I’ve forever been talking about selling our home here and moving to a cooler climate, with better schools and where we can afford the kind of house we’d like. I’ve been longing to move for years, especially after I got pregnant.
I want Son to grow up in a place where there’s a change of seasons. I think the seasons give a nice framework to mark the passing of time, and they add color to my own memories.
I want Son to grow up in a place where he has a yard to play in, where there are lots of other children, where we can take off on a weekend trip to the mountains. I want him to pick pumpkins straight from a real pumpkin patch, not a parking lot. I want him to sled down a hill and run with glee in his shorts on the first warm day after a long and cold winter.
We’ve been so close to going so many times. The MLS listing is written, the photos are taken. I’ve spent many a night browsing listings looking for the perfect new house for us.
My readers and friends must be sick of the subject, as am I. I’m tired of talking about it – I just want to DO IT.
But, like so many others, we’ve been hit by the lousy economy. Husband got a pay cut last week, and our home is worth only 60 percent of what it was worth three years ago. The job market in Atlanta is so flooded that the odds of getting a job even for local applicants is a longshot, and if I were a hiring manager I’d toss any out-of-town applicants directly into the circular file. We just can’t risk it, at least until things turn around.
The good news is that you’ll not have to hear me talk about it, at least for this year. The bad news is that we’ve decided that our best move is no move at all.
It’s not about risk-taking. It’s about not making a bad decisions because we don’t want to let go of our dream.
On the other hand, Husband still has a job. We’re living in a home we could afford even if Husband had to work at McDonald’s. We have no debt other than the mortgage. We have a healthy savings account. We have lots of family and friends here, and it’s been a nice, chilly-for-Florida winter.
So, I’ll make our too-small house work. I’ll find a school for Son. I’ll continue to scavenge clearance racks to find things to re-sell. I’ll continue my de-cluttering battle, and hopefully gain some ground. We’ll go to the beach.
I’ll count my blessings that we still have a home, that Husband is still working, that we can put food on the table. I’ll pray for those who aren’t as lucky.
But I’ve not really let go of the dream. We’re just delayed. I can live with that.
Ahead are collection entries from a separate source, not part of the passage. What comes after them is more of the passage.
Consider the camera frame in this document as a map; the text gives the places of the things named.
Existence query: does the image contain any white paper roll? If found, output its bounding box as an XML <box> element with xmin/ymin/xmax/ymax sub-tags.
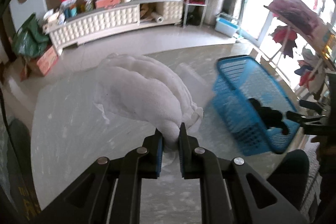
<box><xmin>151</xmin><ymin>12</ymin><xmax>165</xmax><ymax>23</ymax></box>

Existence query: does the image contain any cardboard box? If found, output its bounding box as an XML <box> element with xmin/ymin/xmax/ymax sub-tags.
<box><xmin>26</xmin><ymin>45</ymin><xmax>59</xmax><ymax>77</ymax></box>

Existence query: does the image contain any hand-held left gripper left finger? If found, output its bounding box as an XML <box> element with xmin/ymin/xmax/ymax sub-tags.
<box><xmin>29</xmin><ymin>129</ymin><xmax>164</xmax><ymax>224</ymax></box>

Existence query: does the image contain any black plush toy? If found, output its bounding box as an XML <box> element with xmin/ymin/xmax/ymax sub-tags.
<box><xmin>248</xmin><ymin>98</ymin><xmax>290</xmax><ymax>136</ymax></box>

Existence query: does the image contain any dark chair with grey cover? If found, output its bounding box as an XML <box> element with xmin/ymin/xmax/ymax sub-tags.
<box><xmin>0</xmin><ymin>106</ymin><xmax>43</xmax><ymax>224</ymax></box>

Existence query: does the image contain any blue plastic basket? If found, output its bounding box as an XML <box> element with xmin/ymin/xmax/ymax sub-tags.
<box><xmin>212</xmin><ymin>55</ymin><xmax>300</xmax><ymax>157</ymax></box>

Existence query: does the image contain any white foam sheet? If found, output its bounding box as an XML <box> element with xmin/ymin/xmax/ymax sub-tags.
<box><xmin>178</xmin><ymin>62</ymin><xmax>211</xmax><ymax>88</ymax></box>

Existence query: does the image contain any clothes drying rack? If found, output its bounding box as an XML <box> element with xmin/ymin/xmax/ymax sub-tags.
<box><xmin>263</xmin><ymin>5</ymin><xmax>336</xmax><ymax>100</ymax></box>

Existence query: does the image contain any white tufted television cabinet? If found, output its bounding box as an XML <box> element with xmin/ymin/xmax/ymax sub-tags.
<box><xmin>48</xmin><ymin>0</ymin><xmax>185</xmax><ymax>49</ymax></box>

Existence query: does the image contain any white gauze cloth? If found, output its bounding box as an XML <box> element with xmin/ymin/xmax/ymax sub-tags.
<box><xmin>94</xmin><ymin>54</ymin><xmax>204</xmax><ymax>159</ymax></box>

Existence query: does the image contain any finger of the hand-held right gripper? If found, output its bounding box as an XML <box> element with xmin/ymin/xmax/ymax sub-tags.
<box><xmin>299</xmin><ymin>99</ymin><xmax>324</xmax><ymax>110</ymax></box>
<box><xmin>286</xmin><ymin>111</ymin><xmax>328</xmax><ymax>126</ymax></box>

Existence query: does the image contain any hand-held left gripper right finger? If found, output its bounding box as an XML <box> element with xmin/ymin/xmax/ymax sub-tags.
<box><xmin>178</xmin><ymin>123</ymin><xmax>308</xmax><ymax>224</ymax></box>

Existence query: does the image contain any pink box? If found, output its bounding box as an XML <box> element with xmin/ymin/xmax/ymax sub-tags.
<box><xmin>95</xmin><ymin>0</ymin><xmax>122</xmax><ymax>9</ymax></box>

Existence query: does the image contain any green plastic bag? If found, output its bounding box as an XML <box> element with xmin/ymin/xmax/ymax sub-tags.
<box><xmin>12</xmin><ymin>13</ymin><xmax>51</xmax><ymax>58</ymax></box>

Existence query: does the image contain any blue and white storage box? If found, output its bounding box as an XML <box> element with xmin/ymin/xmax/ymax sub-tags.
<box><xmin>215</xmin><ymin>13</ymin><xmax>240</xmax><ymax>38</ymax></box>

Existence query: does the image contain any pink cloth pile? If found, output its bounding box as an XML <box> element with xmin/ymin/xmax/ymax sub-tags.
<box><xmin>268</xmin><ymin>0</ymin><xmax>324</xmax><ymax>36</ymax></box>

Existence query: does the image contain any white metal rack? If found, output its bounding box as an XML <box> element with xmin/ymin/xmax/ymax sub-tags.
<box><xmin>183</xmin><ymin>0</ymin><xmax>213</xmax><ymax>28</ymax></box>

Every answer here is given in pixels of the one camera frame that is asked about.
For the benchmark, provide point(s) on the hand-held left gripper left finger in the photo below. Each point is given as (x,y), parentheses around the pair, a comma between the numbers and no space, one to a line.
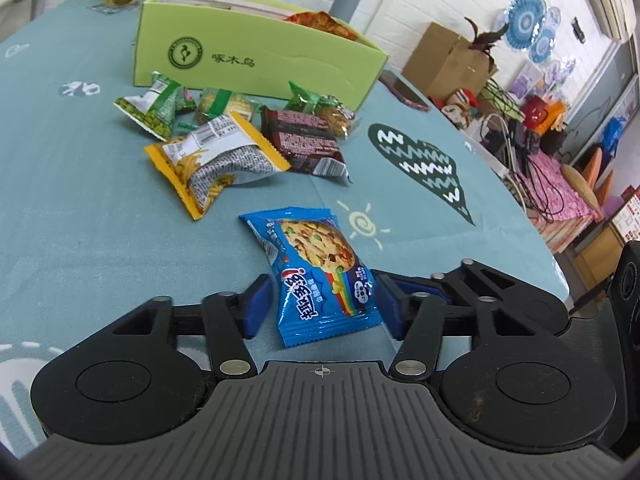
(257,306)

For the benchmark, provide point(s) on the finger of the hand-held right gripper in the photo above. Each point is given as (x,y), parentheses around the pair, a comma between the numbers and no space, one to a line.
(425,287)

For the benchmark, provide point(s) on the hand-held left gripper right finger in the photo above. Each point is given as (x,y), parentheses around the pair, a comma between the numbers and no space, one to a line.
(397,313)

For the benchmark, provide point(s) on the blue cookie packet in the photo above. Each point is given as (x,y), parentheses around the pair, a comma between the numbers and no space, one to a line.
(315,270)

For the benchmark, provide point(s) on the yellow fries snack bag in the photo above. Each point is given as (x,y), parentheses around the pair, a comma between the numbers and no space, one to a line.
(215,160)

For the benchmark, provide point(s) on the dark maroon snack packet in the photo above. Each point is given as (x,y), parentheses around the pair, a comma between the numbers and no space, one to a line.
(300,137)

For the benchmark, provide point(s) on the green yellow cracker packet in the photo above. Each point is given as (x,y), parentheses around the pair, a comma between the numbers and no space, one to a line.
(225,105)

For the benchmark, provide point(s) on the green clear cookie packet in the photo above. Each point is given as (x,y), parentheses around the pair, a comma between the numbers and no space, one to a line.
(327,107)

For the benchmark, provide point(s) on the green pea snack packet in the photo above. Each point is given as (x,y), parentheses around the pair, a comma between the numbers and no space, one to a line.
(155,107)

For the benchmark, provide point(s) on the green cardboard box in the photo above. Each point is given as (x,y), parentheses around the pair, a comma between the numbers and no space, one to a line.
(250,62)

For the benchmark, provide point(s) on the red silver snack bag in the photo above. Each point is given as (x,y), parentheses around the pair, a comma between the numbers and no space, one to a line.
(322,22)

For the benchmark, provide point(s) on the wooden cabinet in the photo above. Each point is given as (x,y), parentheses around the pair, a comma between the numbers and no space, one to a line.
(600,260)

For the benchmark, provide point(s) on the plaid tablecloth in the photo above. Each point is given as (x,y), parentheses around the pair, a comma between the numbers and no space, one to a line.
(567,235)

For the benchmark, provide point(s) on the pink patterned cloth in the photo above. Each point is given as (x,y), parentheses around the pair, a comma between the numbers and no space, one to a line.
(560,185)

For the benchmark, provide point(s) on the orange cushion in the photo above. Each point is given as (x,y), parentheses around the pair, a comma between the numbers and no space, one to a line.
(582,175)

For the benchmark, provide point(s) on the santa plush doll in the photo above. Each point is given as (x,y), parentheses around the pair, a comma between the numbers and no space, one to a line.
(457,107)

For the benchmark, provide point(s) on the smartphone with pink case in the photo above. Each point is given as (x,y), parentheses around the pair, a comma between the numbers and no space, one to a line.
(402,90)

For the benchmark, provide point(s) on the blue bag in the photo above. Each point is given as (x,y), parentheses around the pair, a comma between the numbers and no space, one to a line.
(612,134)

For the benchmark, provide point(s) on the orange bag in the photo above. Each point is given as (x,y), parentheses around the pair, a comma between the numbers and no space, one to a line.
(555,116)

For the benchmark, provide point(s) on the brown cardboard box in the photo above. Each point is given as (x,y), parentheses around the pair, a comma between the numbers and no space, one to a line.
(445,62)

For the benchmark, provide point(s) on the dark purple plant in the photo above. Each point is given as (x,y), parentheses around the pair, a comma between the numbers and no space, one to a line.
(485,35)

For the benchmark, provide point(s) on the medium blue paper fan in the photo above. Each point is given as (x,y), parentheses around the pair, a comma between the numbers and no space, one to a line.
(544,45)

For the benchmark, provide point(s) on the large blue paper fan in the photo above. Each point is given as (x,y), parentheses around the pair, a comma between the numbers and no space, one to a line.
(525,20)

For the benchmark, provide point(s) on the wall photo print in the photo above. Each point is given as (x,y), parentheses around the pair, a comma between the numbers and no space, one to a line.
(527,82)

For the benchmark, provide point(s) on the black wall sign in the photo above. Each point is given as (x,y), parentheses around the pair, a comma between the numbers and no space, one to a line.
(579,30)

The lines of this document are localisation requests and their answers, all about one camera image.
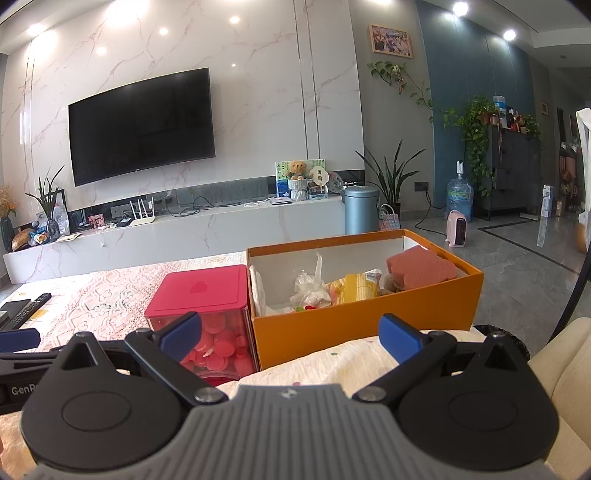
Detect blue water jug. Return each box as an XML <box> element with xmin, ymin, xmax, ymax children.
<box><xmin>446</xmin><ymin>161</ymin><xmax>475</xmax><ymax>223</ymax></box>

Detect pink sponge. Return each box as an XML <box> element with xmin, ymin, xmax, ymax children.
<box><xmin>386</xmin><ymin>244</ymin><xmax>458</xmax><ymax>293</ymax></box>

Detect white router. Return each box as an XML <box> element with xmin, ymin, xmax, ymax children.
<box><xmin>129</xmin><ymin>197</ymin><xmax>156</xmax><ymax>227</ymax></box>

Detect white floor stand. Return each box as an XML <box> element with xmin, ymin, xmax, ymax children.
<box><xmin>538</xmin><ymin>185</ymin><xmax>555</xmax><ymax>248</ymax></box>

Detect cream sofa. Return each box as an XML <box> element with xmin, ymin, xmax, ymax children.
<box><xmin>526</xmin><ymin>318</ymin><xmax>591</xmax><ymax>480</ymax></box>

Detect green plant in glass vase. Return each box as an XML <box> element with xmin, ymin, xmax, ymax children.
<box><xmin>25</xmin><ymin>165</ymin><xmax>66</xmax><ymax>241</ymax></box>

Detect black picture frame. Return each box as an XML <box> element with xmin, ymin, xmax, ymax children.
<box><xmin>52</xmin><ymin>188</ymin><xmax>71</xmax><ymax>236</ymax></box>

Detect round paper fan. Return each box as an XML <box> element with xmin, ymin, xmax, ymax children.
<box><xmin>308</xmin><ymin>166</ymin><xmax>330</xmax><ymax>193</ymax></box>

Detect black remote control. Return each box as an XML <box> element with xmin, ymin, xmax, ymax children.
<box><xmin>8</xmin><ymin>293</ymin><xmax>53</xmax><ymax>330</ymax></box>

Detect small plant with red flowers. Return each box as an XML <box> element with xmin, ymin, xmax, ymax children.
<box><xmin>510</xmin><ymin>113</ymin><xmax>542</xmax><ymax>140</ymax></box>

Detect dark grey cabinet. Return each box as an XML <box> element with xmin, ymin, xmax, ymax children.
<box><xmin>475</xmin><ymin>124</ymin><xmax>544</xmax><ymax>223</ymax></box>

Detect black wall television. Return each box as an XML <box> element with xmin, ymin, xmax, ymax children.
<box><xmin>68</xmin><ymin>67</ymin><xmax>217</xmax><ymax>187</ymax></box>

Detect pink lace tablecloth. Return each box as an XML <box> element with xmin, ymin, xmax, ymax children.
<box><xmin>0</xmin><ymin>251</ymin><xmax>253</xmax><ymax>352</ymax></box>

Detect white marble television console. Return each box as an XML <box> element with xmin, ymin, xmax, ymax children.
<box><xmin>2</xmin><ymin>197</ymin><xmax>352</xmax><ymax>285</ymax></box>

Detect white paper towel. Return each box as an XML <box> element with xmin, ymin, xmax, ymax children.
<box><xmin>249</xmin><ymin>265</ymin><xmax>269</xmax><ymax>317</ymax></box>

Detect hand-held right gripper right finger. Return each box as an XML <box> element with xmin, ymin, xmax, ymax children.
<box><xmin>353</xmin><ymin>313</ymin><xmax>532</xmax><ymax>406</ymax></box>

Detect green picture panel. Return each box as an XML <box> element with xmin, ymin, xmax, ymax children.
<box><xmin>276</xmin><ymin>158</ymin><xmax>328</xmax><ymax>199</ymax></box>

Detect red lid clear box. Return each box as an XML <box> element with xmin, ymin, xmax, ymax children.
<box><xmin>144</xmin><ymin>264</ymin><xmax>260</xmax><ymax>387</ymax></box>

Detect black round basket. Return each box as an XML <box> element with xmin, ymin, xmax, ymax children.
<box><xmin>473</xmin><ymin>324</ymin><xmax>530</xmax><ymax>363</ymax></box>

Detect blue-grey metal trash can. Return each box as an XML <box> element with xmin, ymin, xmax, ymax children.
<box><xmin>344</xmin><ymin>185</ymin><xmax>382</xmax><ymax>236</ymax></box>

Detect trailing pothos plant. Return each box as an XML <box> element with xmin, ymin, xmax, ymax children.
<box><xmin>444</xmin><ymin>95</ymin><xmax>500</xmax><ymax>197</ymax></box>

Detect yellow cloth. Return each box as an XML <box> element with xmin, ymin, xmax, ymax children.
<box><xmin>328</xmin><ymin>272</ymin><xmax>384</xmax><ymax>306</ymax></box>

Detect hanging vine plant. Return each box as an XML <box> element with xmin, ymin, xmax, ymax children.
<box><xmin>368</xmin><ymin>60</ymin><xmax>437</xmax><ymax>123</ymax></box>

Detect clear white plastic bag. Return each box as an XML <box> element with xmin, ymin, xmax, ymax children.
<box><xmin>290</xmin><ymin>251</ymin><xmax>334</xmax><ymax>308</ymax></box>

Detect black notebook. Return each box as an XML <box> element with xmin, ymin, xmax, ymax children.
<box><xmin>0</xmin><ymin>299</ymin><xmax>33</xmax><ymax>331</ymax></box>

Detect vase with yellow flowers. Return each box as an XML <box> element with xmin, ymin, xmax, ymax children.
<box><xmin>0</xmin><ymin>185</ymin><xmax>17</xmax><ymax>253</ymax></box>

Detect potted snake plant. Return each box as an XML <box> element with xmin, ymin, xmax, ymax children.
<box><xmin>355</xmin><ymin>141</ymin><xmax>428</xmax><ymax>218</ymax></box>

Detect pink space heater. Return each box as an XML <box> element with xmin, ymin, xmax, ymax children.
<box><xmin>445</xmin><ymin>210</ymin><xmax>470</xmax><ymax>248</ymax></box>

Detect orange cardboard box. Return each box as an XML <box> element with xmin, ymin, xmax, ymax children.
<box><xmin>246</xmin><ymin>229</ymin><xmax>485</xmax><ymax>371</ymax></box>

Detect framed wall picture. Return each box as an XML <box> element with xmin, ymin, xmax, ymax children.
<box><xmin>368</xmin><ymin>24</ymin><xmax>414</xmax><ymax>59</ymax></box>

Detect golden ornament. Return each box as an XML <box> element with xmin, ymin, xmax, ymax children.
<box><xmin>11</xmin><ymin>228</ymin><xmax>36</xmax><ymax>253</ymax></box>

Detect woven basket bag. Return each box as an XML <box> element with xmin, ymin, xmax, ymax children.
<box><xmin>379</xmin><ymin>204</ymin><xmax>400</xmax><ymax>232</ymax></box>

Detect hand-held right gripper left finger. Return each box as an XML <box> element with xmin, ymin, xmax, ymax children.
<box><xmin>44</xmin><ymin>311</ymin><xmax>230</xmax><ymax>406</ymax></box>

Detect black cables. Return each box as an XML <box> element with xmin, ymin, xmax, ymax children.
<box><xmin>166</xmin><ymin>196</ymin><xmax>242</xmax><ymax>218</ymax></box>

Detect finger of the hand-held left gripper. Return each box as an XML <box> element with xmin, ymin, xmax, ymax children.
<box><xmin>0</xmin><ymin>328</ymin><xmax>65</xmax><ymax>370</ymax></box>

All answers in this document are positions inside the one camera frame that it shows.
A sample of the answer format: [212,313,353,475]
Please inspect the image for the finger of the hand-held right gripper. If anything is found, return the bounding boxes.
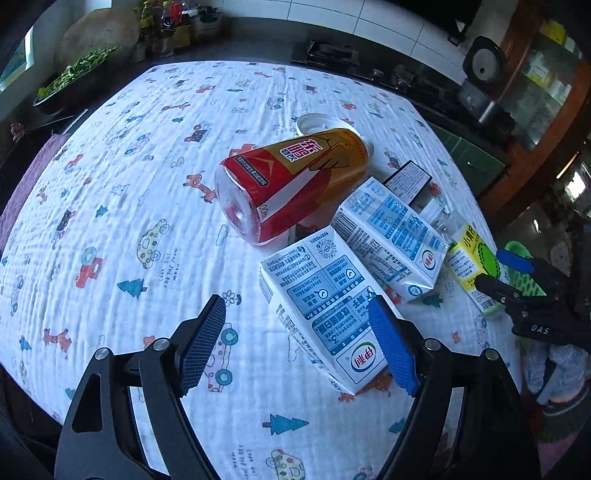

I’m going to make the most of today. But I’m still going to think about that house.
February 8, 2009 at 11:33 pm
Postponing a dream can hurt almost as much as outright losing it, because there’s just so much that can happen between now and then. Ask me how I know.
But it’s true; it is better to be conservative and safe than to forge ahead no matter what and end up losing more than you can afford to lose. I think.
February 9, 2009 at 12:30 pm
The childhood you want for your son is not at all what I had growing up in Arizona. But I think no less of it. I don’t feel like I missed out because we had no seasons, or pumpkin patches, or quick trips to the mountains. I think it’s natural and normal to want certain memories and experiences for our kids, but it’s important to remember that the experiences they do have will be treasured regardless as long as we as parents make the best of everything – and it sounds like that’s exactly what you are doing!
February 9, 2009 at 10:01 pm
I happen to know some folks who want to rent a little place up North in TN if your truly thinking of moving it is only one bedroom but it would be away to get further north for now.
February 9, 2009 at 10:03 pm
Thanks, Jan.
We want to go where we have family nearby, so Tennessee is out. Besides, as long as Husband has a job here we’ll probably stay.
February 11, 2009 at 8:15 am
I’m with Alison. It is all to tempting to romanticise over what we do not have. We are in the opposite situation, living in England where we have get seasons, but their unpredictability makes it very difficult to plan anything. Too many camping holidays have been spoilt be incessant rain.
Thus we dream of lazy days in sunnier climbs.
February 15, 2009 at 10:49 am
Kate and Alison said it well. I believe everything happens for a reason. So live it up here in Florida and enjoy your beautiful boy’s childhood as it is… and travel for those seasons when you can. 🙂
February 25, 2009 at 9:24 pm
The grass is not necessarily greener… I’ve lost track of the number of times I’ve come close to selling my house to move someplace “better,” only to realize
* now is not the time;
* what I can afford is no better than what I have; or
* the benefits (real & imagined) are not worth the cost and the hassle.
It sounds like the time is not right for this proposed move. Hang in there: sooner or later you’ll come to the right place in the right time.